Sudah. Saya menikah dengan Fathunnisa dan alhamdulillah kami sudah dikaruniai tiga anak.

IMG 20201111 WA0052 1 - Terbongkar! Ini Rahasia Santripreneur Sukses Omset Milyaran Perbulan
“Saya sudah menikah dan kami punya tiga anak”.

Katanya anda ini alumnus Pesantren ya?

Iya, saya mengawali pendidikan formal di Madrasah Ibtidaiyah Al Wardiyah, kemudian melanjutkan ke Pondok Pesantren Darussalam. Setelahnya kuliah di STAI Darussalam. Itu yang sekarang menjadi Institut.

Tidak melanjutkan kuliah lagi?

Sempat kuliah pasca sarjana di UIN, namu karena kesibukan terhenti. Mungkin nanti, insya Allah dilanjut lagi.

Oh iya, anda ini alumni pesantren, tapi kok jadi pebisnis. Kenapa tidak menjadi da’i?

Saya pendakwah juga kok. Saya aktif mengasuh majlis pengajian dan sholawat. Saya juga sering mengisi undangan ceramah. Tapi kita kan juga perlu usaha untuk memperkuat ekonomi. Karenanya saya berbisnis. Kita dakwah kan bukan untuk cari makan, tapi untuk menyiarkan ajaran Islam.

Katanya usaha anda ini omsetnya sudah milyaran ya?

Iya, alhamdulillah, setiap bulan omset saya berkisar 1,5 milyar.

Bisa sebesar itu, memangnya sejak kapan anda berbisnis?

Saya memulai usaha sejak tahun 2016. Ya, masih baru. Mulanya usaha ini rintisan isteri saya. Saya masih kerja di tempat lain. Kemudian saya resign  dan memilih mengelola usaha ini bersama isteri.

Nah, ini menarik. Dengan usia bisnis belum mencapai 5 tahun, anda sudah sukses meraih omset milyaran. Ini memang dari awal sudah modal besar atau bagaimana?

Tidak, awalnya modal kami cuma lima ratus ribuan. Saya ini anak orang sederhana. Selagi sekolah tidak pernah diberi uang jajan, jadi tidak pernah belanja disekolahan. Karena bagi orang tua saya bisa makan aja sudah syukur. Saya ke Darussalam itu jalan kaki. Jam istirahat pulang ke rumah, biar tidak melihat teman-teman jajan ke warung. 

Apa kenangan paling berkesan ketika masih menyantri?

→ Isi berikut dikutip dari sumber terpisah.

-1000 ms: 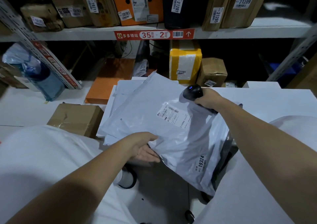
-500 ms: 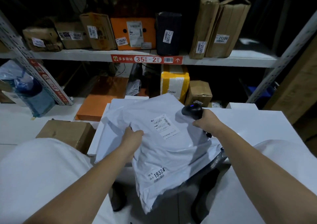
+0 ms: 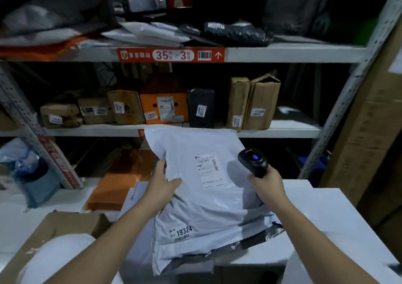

Ketika naik kelas, dahulu itu orangtua saya tidak punya uang untuk belikan kitab. Terpaksa mama saya harus menjual baju yang sudah dipakainya agar dapat duit untuk beli kitab. Selagi kuliah juga, pakaian saya itu belinya kasbah-an (pakaian bekas).

Ajaib juga ya. Apa barangkali Anda ini pekerja keras?

Sebenarnya tidak juga. Saya santai saja. Dibilang pekerja keras, saya masih bisa meluangkan waktu untuk ceramah, mengisi pengajian dan memimpin pembacaan sholawat.

Nah, kalau boleh tahu, apa rahasia sukses anda ini?

Sebenarnya kalau usaha ini yang lebih menonjolnya begini. Santri itu usahanya santai saja. Tapi amaliyahnya yang kuat.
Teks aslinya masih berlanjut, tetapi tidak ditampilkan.